• Your objective:
Each line of the data should be repeated precisely.
▬▬▬▬▬▬
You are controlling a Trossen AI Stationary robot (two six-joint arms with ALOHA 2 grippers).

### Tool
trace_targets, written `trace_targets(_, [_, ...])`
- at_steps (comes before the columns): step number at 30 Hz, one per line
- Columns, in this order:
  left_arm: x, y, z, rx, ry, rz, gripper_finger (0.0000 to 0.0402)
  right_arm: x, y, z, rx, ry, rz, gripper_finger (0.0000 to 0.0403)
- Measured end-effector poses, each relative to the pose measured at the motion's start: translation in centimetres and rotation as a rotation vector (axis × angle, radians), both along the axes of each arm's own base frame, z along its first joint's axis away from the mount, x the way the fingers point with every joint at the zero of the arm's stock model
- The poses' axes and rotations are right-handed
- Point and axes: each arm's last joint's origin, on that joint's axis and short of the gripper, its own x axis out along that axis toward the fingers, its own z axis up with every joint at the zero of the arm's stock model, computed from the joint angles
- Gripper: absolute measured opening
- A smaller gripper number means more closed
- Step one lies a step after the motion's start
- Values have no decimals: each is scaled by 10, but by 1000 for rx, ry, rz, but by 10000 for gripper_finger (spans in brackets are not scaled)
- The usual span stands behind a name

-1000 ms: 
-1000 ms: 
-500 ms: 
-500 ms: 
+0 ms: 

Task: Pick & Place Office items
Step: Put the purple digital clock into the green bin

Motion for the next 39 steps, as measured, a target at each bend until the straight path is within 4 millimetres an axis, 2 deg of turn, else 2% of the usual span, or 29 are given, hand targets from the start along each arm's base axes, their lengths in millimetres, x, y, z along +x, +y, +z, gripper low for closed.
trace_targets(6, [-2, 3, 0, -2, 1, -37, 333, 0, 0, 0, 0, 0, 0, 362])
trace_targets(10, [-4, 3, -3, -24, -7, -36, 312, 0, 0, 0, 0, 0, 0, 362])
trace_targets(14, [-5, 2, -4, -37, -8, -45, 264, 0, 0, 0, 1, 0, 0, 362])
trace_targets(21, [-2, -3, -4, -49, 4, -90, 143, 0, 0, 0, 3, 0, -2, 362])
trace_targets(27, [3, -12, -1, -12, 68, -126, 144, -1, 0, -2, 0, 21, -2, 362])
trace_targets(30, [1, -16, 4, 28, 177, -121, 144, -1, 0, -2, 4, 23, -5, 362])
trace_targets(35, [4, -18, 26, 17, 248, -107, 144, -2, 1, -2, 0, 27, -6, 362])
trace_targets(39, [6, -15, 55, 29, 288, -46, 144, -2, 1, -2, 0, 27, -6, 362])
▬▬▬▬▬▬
• Solution to this task:
You are controlling a Trossen AI Stationary robot (two six-joint arms with ALOHA 2 grippers).

### Tool
trace_targets, written `trace_targets(_, [_, ...])`
- at_steps (comes before the columns): step number at 30 Hz, one per line
- Columns, in this order:
  left_arm: x, y, z, rx, ry, rz, gripper_finger (0.0000 to 0.0402)
  right_arm: x, y, z, rx, ry, rz, gripper_finger (0.0000 to 0.0403)
- Measured end-effector poses, each relative to the pose measured at the motion's start: translation in centimetres and rotation as a rotation vector (axis × angle, radians), both along the axes of each arm's own base frame, z along its first joint's axis away from the mount, x the way the fingers point with every joint at the zero of the arm's stock model
- The poses' axes and rotations are right-handed
- Point and axes: each arm's last joint's origin, on that joint's axis and short of the gripper, its own x axis out along that axis toward the fingers, its own z axis up with every joint at the zero of the arm's stock model, computed from the joint angles
- Gripper: absolute measured opening
- A smaller gripper number means more closed
- Step one lies a step after the motion's start
- Values have no decimals: each is scaled by 10, but by 1000 for rx, ry, rz, but by 10000 for gripper_finger (spans in brackets are not scaled)
- The usual span stands behind a name

-1000 ms: 
-1000 ms: 
-500 ms: 
-500 ms: 
+0 ms: 

Task: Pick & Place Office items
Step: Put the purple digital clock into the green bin

Motion for the next 39 steps, as measured, a target at each bend until the straight path is within 4 millimetres an axis, 2 deg of turn, else 2% of the usual span, or 29 are given, hand targets from the start along each arm's base axes, their lengths in millimetres, x, y, z along +x, +y, +z, gripper low for closed.
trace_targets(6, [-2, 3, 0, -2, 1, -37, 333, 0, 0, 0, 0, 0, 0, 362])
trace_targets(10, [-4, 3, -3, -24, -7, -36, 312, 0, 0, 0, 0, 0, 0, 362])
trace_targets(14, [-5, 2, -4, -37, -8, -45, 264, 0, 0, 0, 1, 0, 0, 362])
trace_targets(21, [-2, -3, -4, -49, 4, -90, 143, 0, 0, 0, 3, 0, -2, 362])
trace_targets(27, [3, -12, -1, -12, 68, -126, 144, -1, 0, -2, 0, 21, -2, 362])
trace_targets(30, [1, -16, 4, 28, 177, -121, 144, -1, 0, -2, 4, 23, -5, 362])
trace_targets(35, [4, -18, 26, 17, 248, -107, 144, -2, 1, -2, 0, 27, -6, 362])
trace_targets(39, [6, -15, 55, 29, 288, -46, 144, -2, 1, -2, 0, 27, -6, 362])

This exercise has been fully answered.